Só pude ter noção real da relevância daquela convenção anos depois, ao visitar outras exposições, mostras e museus, inclusive fora do Brasil, e o tempo, ao contrário do costume, só fez reforçar a excelente impressão que tive em termos de valor artístico e abrangência. Não se deve entendê-la como uma feira, apesar dos muitos álbuns e revistas vendidos, de alguns lançamentos de ocasião (como a Revista do Ota e a Cerol, ambas pela editora que o Ota tinha começado para relançar a Spektro, e que naufragou no ano seguinte) e independentes, como a Quadrinhos Tristes e única edição da Grimoire. Também houve espaço para os aspirantes contatarem editores, ainda que quase nada tenha saído dali (o país encontrava-se em séria crise pré-real) e aquele local de congraçamento não fosse exatamente o melhor local para negócio, como bem lembrou Ota, aliás, protagonista de um dos momentos inesquecíveis, o qual mudo de parágrafo para contar.

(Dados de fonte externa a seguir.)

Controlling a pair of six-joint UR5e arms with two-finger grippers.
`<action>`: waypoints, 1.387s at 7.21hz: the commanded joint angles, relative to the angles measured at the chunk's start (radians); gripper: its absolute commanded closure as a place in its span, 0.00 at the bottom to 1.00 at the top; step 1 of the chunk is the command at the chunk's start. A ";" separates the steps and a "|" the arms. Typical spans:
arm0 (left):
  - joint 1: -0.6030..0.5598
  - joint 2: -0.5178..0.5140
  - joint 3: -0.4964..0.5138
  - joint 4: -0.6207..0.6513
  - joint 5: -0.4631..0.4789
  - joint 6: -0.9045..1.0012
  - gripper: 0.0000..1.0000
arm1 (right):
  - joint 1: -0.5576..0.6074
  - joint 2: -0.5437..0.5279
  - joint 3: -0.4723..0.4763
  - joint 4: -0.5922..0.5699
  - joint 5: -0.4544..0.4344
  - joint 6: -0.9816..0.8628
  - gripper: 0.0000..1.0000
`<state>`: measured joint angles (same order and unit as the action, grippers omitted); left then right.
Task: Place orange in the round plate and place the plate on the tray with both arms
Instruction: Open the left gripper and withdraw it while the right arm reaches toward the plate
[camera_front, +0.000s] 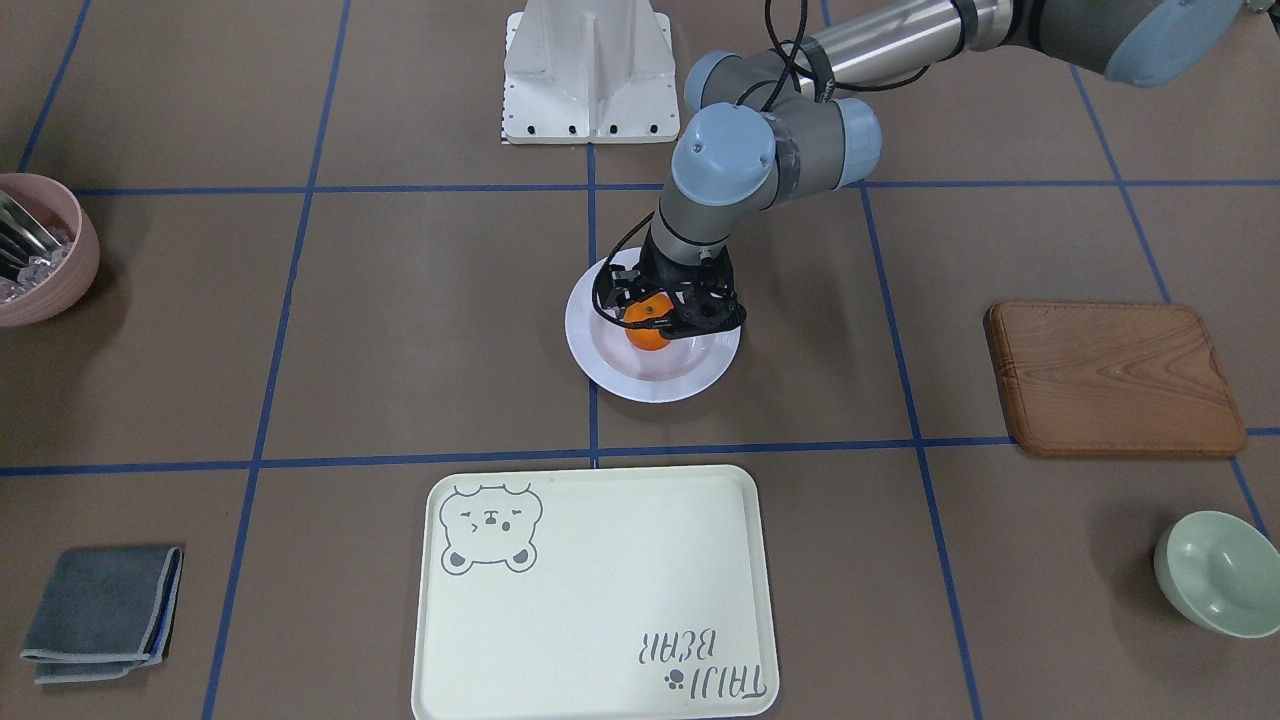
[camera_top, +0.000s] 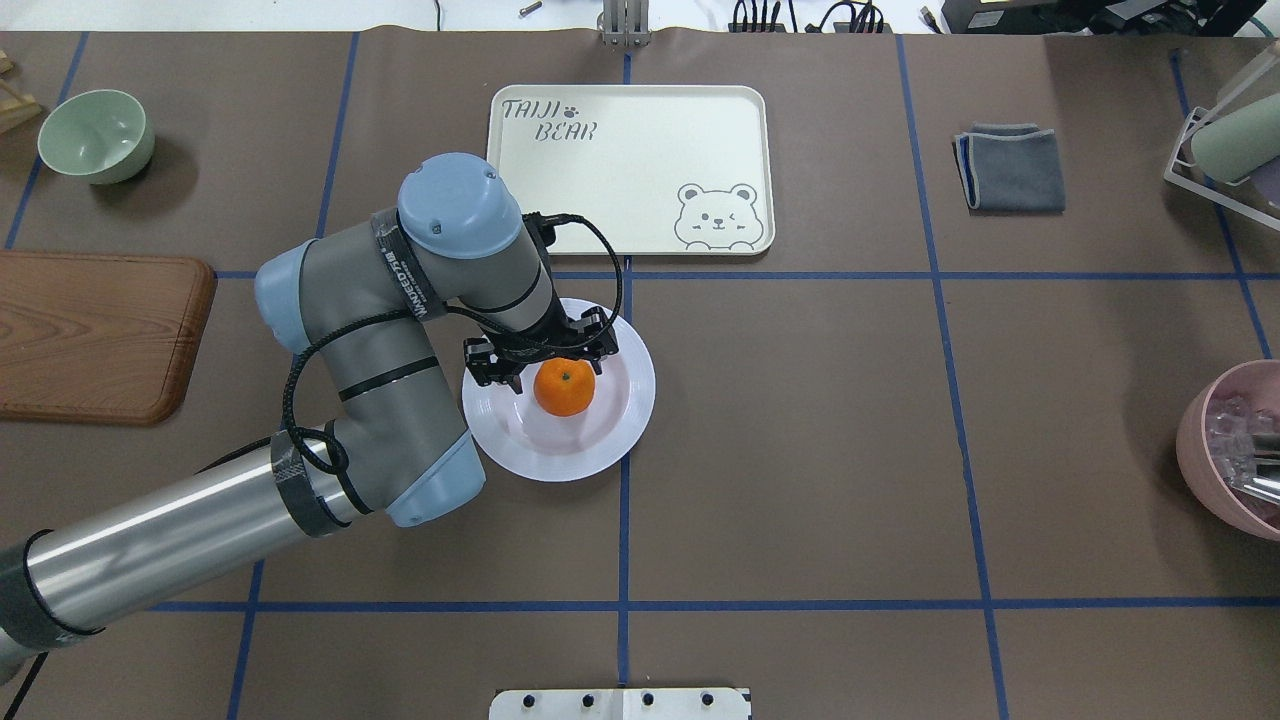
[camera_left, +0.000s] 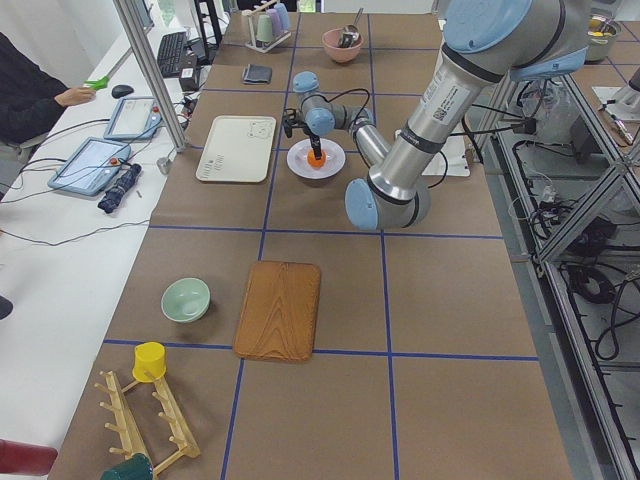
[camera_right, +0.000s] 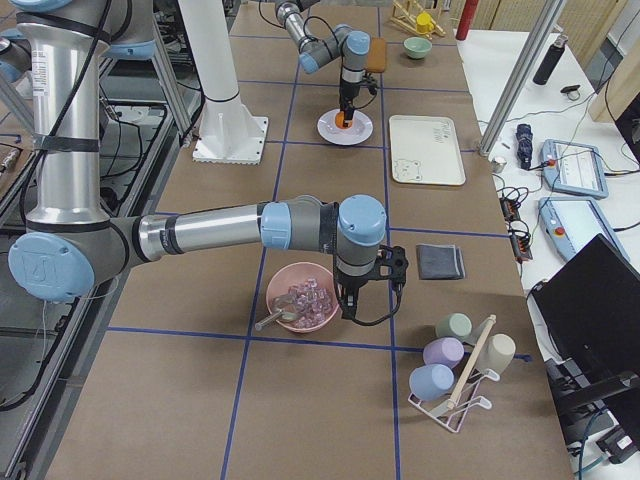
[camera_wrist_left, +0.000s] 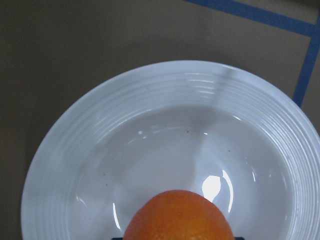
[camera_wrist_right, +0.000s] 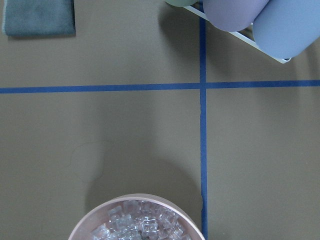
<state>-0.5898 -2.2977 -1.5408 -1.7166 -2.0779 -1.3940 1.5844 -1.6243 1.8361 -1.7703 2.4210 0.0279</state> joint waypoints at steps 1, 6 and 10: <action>-0.066 0.125 -0.146 0.006 -0.001 0.015 0.01 | -0.036 0.050 0.060 0.012 0.032 0.167 0.00; -0.283 0.253 -0.199 0.104 -0.048 0.423 0.01 | -0.433 0.231 0.134 0.267 0.055 0.880 0.00; -0.409 0.254 -0.088 0.095 -0.047 0.631 0.01 | -0.619 0.326 -0.148 0.954 0.027 1.334 0.00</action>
<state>-0.9713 -2.0453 -1.6498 -1.6163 -2.1249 -0.8710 1.0235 -1.3527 1.7766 -1.0115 2.4658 1.2035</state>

Justo na cerimônia de premiação da Bienal, um daqueles momentos especiais em que o mundo dos quadrinhos brinca de adulto com premiações e cerimoniais, o Ota, exausto pelo cansaço, desabou na única cadeira existente no palco e dormiu, à vista de todos, enquanto o Ricky Goodwin fazia as vezes de apresentador da cerimônia... Além da homenagem a Breccia, foram conferidos prêmios a Luiz Gê (o troféu máximo pela história Avenida Paulista) e Joe Kubert (o homenageado). É meio triste, ao ler os nomes dos agraciados, notar como praticamente todos as revelações do concurso sumiram de lá para cá, exceção perene a Marcelo Gaú – vejam como o mundo dá voltas: hoje, finalizando um álbum sobre a cidade de Salvador, a pedido de Roberto Ribeiro, um dos organizadores da Bienal, que teve a idéia de fazer álbuns sobre as cidades brasileiras depois de ver os trabalhos expostos de Jano sobre a Índia e a África.


Frutos? Em vista do triste estado em que o país se encontrava, seria utopia imaginar que um aquecimento do mercado, apesar da maravilhosa cobertura que Leandro Luigi fez na da edição de Sandman, para a editora Globo, na época. O mercado nacional claudicou e nem a estabilidade econômica a partir de 94 conseguiu produzir uma revista nos moldes da Animal, Circo ou Mil Perigos. Bill Sienkiewicz, George Pratt e Mazzuchelli vieram ao Rio nos anos seguintes, em eventos menores, e, devido a um problema com a prefeitura, não houve Bienal Internacional em 95. Nem em 97. Nem depois.

Mas numa boa história em quadrinhos, o final nunca é triste: abraçada pela prefeitura de Belo Horizonte, a proposta de Roberto Ribeiro e Emanuele Landi se mudou para Minas Gerais em 97, onde um festival – o FIQ, Festival Internacional de Quadrinhos - é realizado a cada dois anos, contando com a presença de autores como Paolo Serpieri, Kyle Baker, David Loyd, Jacques de Loustal, além dos melhores nomes brasileiros.